Nur mal kurz was Interessantes aus dem Studium, hat man ja nicht so oft. Das Linder-Axiom dreht sich um die Zeitnutzung des modernen Menschen. Hier nun eine Skizze dieses Axioms, soweit ich es verstanden habe und weiter unten persönlicheres und unsoziologischeres.
Zunächst einmal kann man Wohlstand auf drei verschiedenen Ebenen sehen: materiell, sozial und temporär. Nun gibt es ein besonderes Verhältnis zwischen dem Güterwohlstand und dem Zeitwohlstand: Sie verhalten sich antiproportional zueinander. Je mehr Güter ich habe, desto weniger Zeit habe ich. Das liegt besonders an der steigenden Konsumzeit, die ich pro Gut brauche. Die Theorie besagt nun, dass wir immer weiter steigenden Güterwohlstand verzeichnen, aber ironischerweise keinerlei Zeit mehr für deren Konsumption haben.
Aber die These geht noch weiter. Man kann sich die Tagesbeschäftigungen anschauen, beispielsweise eine Stunde: 20 Minuten Philosophieren, Meditieren oder Naturspaziergang, 20 Minuten Fernsehen, 20 Minuten Computerspielen. Diese Aufteilung verschiebt sich mittlerweile, so die Idee, stärker zu den güterintensiven Beschäftigungen, da diese qualitativ steigerbar sind. 20 Minuten Natur können nur schwer intensiver erlebt werden, 20 Minuten Fernsehen hingegen bergen immer die Möglichkeit einer qualitativen Steigerung, 20 Minuten Computer ebenso dank neuer Grafiken und endlosem Spieleangebot. Das passiert jedenfalls, wenn man an die inhärenten Möglichkeiten dieser Elemente glaubt, wenn man immer weiter zappt, weil es doch etwas gutes geben muss.

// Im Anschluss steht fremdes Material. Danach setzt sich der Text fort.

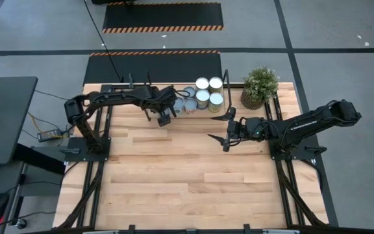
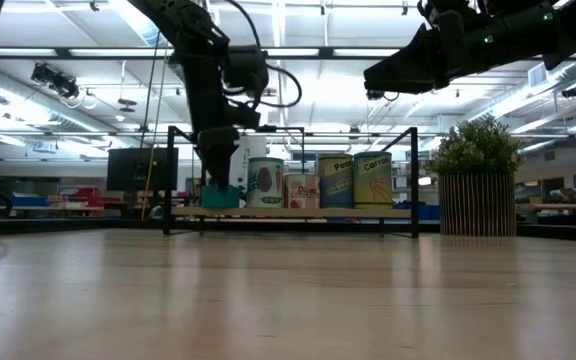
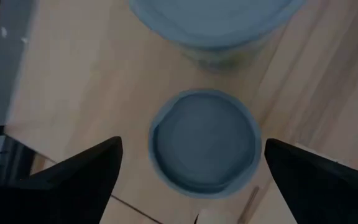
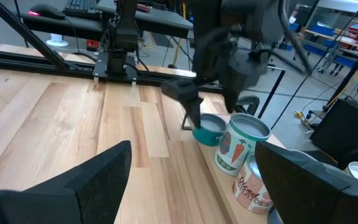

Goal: Pick and place cans onto a shelf
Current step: Put the green tuna can on the shelf

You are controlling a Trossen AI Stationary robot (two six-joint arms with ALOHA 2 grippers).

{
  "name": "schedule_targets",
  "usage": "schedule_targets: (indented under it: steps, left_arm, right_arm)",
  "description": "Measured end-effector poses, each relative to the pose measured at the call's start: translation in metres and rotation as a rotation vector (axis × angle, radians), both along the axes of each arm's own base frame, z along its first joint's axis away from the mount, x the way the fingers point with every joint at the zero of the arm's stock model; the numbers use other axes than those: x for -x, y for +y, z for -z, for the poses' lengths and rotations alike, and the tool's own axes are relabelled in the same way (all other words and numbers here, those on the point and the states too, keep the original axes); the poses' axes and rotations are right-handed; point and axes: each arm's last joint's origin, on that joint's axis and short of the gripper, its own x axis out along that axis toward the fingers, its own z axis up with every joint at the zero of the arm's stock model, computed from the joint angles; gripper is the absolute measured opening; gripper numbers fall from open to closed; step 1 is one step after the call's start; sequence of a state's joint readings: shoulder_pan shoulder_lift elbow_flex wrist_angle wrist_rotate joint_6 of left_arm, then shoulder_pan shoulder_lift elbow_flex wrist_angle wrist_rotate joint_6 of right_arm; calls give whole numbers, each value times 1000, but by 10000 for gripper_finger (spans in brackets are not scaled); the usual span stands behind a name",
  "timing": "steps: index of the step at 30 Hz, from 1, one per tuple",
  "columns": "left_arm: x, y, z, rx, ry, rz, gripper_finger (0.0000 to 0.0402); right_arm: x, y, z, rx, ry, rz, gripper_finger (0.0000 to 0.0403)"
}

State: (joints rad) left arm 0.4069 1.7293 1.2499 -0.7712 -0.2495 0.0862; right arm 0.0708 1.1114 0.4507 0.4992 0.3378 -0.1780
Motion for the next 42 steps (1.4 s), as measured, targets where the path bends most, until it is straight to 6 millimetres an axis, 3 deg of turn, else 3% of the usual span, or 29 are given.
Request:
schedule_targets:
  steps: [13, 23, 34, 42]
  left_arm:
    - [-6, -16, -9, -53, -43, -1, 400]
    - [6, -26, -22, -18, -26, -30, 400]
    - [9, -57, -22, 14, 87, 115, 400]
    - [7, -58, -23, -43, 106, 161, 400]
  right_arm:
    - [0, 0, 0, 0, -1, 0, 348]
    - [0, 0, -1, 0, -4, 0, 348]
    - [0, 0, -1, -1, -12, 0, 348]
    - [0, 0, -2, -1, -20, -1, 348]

Inwieweit diese Ideen stimmen, habe ich auch schon mit Freunden diskutiert, sie waren eher skeptisch. Höchstwahrscheinlich aus Selbsterhaltungsgedanken. Ich jedenfalls habe das bei mir oft festgestellt, dass ich mir für die besinnlicheren Dinge kaum noch Zeit nehme, die Dinge, bei denen ich nicht drei Sachen gleichzeitig machen kann, sondern nur still sitze und zuhöre. Daher ist Kino auch antagonistisch: Wenn man drin ist, ist man für zwei Stunden wirklich auf eine Tätigkeit festgelegt. Musik beispielsweise läuft bei mir meist nur noch im Hintergrund, wirklich genießen kann ich sie nicht. Höchstens beim Aufstehen. Vielleicht liegen dort gerade die letzten Potentiale der besinnlichen Tätigkeiten: Am Abend und am Morgen. Der Schlaf ist wie eine kleine Kirche, die fast erdrückt wird von den umstehenden Bürogebäuden der Großstadt.